Ferdinand était si heureux de se voir débarrassé de son rival que sa joie se traduisit en une pluie de récompenses pour tous ceux qui, de près ou de loin, avaient été mêlés à la tragédie. Le général Nunziante fut fait marquis. Les officiers de la commission militaire eurent tous un avancement immédiat. Trentacapilli reçut le grade de chef d'escadron et une grosse dotation. Les habitants du Pizzo furent en masse déclarés exempts d'impôts à perpétuité et durent recevoir chaque année par tête douze livres de sel, que l'on continuait encore à leur fournir quand eut lieu l'expédition de Garibaldi. Un décret royal décerna à la Vierge de la Collégiale du Pizzo le titre de Salvatrice, éleva l'église au rang de chapelle royale et institua un Te Deum solennel qui tous les ans, jusqu'en 1860, se célébrait dans cette église le 13 octobre, à l'anniversaire de l'exécution de Murat.

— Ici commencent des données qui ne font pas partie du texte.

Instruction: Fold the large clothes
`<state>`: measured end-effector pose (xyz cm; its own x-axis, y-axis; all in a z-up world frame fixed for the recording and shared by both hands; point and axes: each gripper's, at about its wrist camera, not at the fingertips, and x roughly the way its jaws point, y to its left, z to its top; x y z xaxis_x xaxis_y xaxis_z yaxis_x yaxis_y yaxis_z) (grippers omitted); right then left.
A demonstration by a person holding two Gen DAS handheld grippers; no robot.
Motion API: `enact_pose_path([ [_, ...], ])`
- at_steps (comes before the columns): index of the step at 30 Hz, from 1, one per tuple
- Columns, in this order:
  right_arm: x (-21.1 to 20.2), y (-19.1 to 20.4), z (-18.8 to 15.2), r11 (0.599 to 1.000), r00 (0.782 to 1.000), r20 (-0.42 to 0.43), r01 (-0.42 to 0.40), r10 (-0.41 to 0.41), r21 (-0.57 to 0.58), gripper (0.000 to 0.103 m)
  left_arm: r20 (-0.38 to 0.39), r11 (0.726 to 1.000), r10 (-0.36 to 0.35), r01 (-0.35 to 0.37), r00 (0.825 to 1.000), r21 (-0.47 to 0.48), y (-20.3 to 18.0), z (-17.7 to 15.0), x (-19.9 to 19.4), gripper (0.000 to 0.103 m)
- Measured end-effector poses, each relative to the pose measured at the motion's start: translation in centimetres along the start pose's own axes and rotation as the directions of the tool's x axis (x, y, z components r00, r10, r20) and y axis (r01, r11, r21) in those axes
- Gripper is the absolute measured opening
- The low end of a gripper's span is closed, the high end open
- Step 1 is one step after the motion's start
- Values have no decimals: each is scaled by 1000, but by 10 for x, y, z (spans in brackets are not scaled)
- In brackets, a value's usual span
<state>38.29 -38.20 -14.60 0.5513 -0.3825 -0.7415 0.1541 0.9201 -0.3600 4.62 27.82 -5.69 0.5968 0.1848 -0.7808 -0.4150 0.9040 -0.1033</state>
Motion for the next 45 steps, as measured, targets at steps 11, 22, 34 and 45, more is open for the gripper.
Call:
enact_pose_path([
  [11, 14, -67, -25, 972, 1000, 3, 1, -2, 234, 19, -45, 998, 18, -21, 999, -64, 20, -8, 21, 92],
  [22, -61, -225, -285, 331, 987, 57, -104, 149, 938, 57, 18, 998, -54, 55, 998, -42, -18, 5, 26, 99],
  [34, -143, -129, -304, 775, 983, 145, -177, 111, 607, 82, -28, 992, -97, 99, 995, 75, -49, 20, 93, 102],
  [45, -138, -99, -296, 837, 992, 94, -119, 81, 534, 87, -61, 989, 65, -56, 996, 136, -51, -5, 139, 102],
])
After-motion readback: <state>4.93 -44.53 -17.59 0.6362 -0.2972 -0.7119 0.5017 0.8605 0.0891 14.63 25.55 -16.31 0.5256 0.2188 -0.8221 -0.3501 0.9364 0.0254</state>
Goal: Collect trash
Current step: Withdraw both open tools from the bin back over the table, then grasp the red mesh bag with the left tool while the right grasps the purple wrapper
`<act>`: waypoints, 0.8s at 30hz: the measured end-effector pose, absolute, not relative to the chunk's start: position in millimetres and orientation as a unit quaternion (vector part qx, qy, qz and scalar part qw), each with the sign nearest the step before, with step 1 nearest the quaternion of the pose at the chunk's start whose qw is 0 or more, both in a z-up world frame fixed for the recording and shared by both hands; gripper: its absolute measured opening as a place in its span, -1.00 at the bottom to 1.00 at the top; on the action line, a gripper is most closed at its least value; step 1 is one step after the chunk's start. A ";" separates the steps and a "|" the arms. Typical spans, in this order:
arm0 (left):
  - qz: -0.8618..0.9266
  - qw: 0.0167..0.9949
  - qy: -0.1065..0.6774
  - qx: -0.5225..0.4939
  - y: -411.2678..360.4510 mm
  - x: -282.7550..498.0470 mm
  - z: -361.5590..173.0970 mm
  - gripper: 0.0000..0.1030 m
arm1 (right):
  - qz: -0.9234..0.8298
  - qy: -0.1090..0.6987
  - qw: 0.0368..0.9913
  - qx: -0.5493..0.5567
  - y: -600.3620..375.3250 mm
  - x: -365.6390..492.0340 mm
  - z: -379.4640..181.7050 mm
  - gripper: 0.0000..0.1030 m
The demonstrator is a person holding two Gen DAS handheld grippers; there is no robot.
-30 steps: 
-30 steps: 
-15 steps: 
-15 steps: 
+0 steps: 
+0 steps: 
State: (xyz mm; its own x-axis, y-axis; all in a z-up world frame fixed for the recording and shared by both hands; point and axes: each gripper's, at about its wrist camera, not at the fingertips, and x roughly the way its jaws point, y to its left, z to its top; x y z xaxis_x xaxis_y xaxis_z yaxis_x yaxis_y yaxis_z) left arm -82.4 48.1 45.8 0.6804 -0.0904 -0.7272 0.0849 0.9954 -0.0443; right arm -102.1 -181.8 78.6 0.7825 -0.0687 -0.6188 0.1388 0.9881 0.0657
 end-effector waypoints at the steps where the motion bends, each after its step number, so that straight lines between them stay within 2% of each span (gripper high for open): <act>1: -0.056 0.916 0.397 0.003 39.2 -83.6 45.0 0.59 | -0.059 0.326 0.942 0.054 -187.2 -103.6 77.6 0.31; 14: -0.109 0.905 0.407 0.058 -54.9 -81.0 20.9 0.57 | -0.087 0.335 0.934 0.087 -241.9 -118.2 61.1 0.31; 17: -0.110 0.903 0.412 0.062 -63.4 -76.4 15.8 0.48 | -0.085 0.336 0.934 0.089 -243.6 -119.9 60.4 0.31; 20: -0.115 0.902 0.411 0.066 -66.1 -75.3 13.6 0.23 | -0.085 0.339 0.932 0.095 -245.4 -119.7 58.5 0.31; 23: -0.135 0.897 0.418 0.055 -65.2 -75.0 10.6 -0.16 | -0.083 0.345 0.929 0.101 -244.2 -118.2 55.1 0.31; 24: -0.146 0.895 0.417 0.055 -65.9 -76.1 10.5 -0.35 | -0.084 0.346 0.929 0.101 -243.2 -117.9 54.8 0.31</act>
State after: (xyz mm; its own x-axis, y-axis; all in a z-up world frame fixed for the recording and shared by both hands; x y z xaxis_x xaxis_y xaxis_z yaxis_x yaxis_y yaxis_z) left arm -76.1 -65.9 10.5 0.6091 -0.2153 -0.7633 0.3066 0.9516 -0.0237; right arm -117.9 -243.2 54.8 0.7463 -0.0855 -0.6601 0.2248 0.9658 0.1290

Aucune pierre, aucune inscription ne marque dans l'église du Pizzo la tombe du roi Joachim. Il y a là un oubli et un abandon qui choquent profondément. Sans doute, tant que les Bourbons restèrent sur le trône de Naples, ils n'auraient point permis l'exécution d'un monument à la mémoire de celui que Ferdinand avait fait mettre à mort, au mépris de toutes les formes de la justice et de tous les principes du droit des gens, comme ennemi public. Mais depuis 1860, on est surpris et scandalisé de voir que sa famille, que son petit-fils en particulier, le marquis Pepoli, qui à Bologne s'était mis à la tête du mouvement patriotique italien, n'a eu aucun souci de consacrer son souvenir, au Pizzo même, par un monument expiatoire. Une telle négligence ne fait pas honneur aux descendants du plus chevaleresque des héros de l'épopée impériale.

Mais puisque la famille de Murat n'a pas su remplir ici ce qui eût dû pour elle être un devoir sacré, ce devoir incombe à l'Italie. Devenue libre et une, il lui appartient d'oublier la tache d'origine étrangère du gouvernement du roi Joachim, pour ne plus voir en lui que le prince qui, le premier, affirma le droit du peuple italien à l'unité et à l'indépendance, dans cette mémorable proclamation de Macerata, qu'il avait fait rédiger par un patriote, tout jeune alors et son secrétaire, qui devait, trente-trois ans plus tard, succomber à son tour sous le poignard d'un assassin, en remplissant son devoir de ministre, le généreux et intrépide Pellegrino Rossi. Murat, accepté comme roi de Naples par toute l'Europe en 1814, serait resté paisiblement en possession de sa couronne, que le Congrès de Vienne n'aurait pas osé lui enlever, s'il n'avait pas pris en main la cause italienne et n'avait pas déclaré la guerre à l'Autriche pour arracher au joug étranger les provinces du Nord, qui répondirent si mal à son appel de liberté. C'est pour cause qu'il est tombé du trône, de même que dans la sanglante tragédie du Pizzo il a été frappé comme le représentant de la société moderne en face de l'ancien régime. Il a le droit d'être compté parmi les plus nobles victimes dont le sang ait cimenté les bases de l'indépendance et de la liberté de l'Italie. La nation italienne s'honorerait donc et ne ferait que remplir un devoir en rendant à sa mémoire l'hommage solennel qu'elle attend encore dans la ville qui vit son arrestation et son supplice.